Bianca Andreescu is taking some extra time off. Citing a desire to “re-set, recover and grow” from a “very challenging” last two years, the Canadian tennis player announced on Twitter today that she won’t play in the 2022 season-opening events in Australia, which include the Australian Open in January. Andreescu mentioned her grandmother’s battle with COVID-19 and her own experiences quarantining in isolation among the challenges that affected her “both mentally and physically.”

And finally…

NHL teams are getting restless. A week after the Montreal Canadiens fired general manager Marc Bergevin and some other executives below him on the org chart, the struggling Vancouver Canucks conducted an even deeper housecleaning yesterday, dismissing GM Jim Benning and head coach Travis Green.
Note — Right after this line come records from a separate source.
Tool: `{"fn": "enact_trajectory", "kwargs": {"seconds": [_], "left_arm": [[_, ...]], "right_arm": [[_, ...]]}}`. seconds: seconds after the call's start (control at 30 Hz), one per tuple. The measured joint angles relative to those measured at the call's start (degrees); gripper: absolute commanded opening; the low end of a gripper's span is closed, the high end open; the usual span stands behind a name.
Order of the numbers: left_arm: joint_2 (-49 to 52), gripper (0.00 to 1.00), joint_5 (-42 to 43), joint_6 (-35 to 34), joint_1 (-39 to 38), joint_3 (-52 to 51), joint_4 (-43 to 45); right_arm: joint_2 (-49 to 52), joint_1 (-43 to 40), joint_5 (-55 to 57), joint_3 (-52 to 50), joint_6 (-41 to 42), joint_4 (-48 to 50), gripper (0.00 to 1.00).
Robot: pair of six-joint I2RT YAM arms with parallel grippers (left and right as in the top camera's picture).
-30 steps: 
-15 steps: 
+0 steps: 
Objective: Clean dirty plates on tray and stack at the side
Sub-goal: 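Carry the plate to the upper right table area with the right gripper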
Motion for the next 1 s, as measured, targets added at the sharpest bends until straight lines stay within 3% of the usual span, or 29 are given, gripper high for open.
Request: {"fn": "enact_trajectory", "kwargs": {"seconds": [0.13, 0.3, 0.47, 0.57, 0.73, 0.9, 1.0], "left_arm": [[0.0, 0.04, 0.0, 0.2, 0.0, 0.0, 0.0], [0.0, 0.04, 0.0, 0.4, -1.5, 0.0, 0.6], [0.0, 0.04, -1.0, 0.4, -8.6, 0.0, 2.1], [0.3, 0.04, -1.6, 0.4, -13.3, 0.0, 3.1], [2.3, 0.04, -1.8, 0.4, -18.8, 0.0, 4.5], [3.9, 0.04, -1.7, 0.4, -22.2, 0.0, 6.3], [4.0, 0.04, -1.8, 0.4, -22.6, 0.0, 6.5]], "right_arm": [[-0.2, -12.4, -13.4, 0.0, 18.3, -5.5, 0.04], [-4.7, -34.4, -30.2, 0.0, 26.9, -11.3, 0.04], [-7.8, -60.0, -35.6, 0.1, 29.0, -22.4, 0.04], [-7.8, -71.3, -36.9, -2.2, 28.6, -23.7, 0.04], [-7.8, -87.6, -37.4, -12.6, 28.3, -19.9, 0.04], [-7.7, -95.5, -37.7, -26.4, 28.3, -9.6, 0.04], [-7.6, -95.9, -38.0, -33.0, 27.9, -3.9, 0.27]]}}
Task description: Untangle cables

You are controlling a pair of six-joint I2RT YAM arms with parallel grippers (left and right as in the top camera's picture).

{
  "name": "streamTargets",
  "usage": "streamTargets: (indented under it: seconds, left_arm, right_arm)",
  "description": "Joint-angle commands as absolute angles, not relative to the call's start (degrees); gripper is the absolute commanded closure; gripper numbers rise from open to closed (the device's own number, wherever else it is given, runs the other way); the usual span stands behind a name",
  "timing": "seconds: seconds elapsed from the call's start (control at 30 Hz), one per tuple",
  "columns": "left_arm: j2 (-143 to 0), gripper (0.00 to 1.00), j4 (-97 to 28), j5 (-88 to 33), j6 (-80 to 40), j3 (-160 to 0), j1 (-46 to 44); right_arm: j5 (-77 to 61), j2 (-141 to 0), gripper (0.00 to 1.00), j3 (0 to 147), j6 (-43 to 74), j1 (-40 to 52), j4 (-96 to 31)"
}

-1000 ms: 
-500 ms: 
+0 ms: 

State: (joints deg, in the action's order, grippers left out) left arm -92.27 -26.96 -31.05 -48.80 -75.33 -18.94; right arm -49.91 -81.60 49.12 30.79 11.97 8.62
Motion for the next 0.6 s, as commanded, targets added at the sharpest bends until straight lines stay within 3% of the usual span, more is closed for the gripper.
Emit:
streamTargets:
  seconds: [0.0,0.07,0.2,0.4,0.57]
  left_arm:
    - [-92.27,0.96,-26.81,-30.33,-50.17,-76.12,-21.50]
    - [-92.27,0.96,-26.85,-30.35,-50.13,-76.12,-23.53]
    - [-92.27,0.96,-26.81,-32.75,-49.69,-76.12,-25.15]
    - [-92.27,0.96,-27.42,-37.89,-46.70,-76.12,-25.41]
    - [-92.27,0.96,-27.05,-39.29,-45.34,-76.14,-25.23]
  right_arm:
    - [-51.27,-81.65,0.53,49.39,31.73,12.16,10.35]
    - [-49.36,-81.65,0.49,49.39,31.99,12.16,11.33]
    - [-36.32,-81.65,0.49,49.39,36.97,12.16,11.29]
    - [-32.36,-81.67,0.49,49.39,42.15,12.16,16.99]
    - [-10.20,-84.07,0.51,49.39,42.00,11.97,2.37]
They were replaced, respectively, by Stan Smyl (on an interim basis) and the oft-recycled Bruce Boudreau. Those men take over a Canucks team that sits last in the Pacific Division with a 8-15-2 record. Today, the Philadelphia Flyers lost patience amid an eight-game losing streak, firing head coach Alain Vigneault and assistant Michel Therrien.

You’re up to speed. Talk to you tomorrow.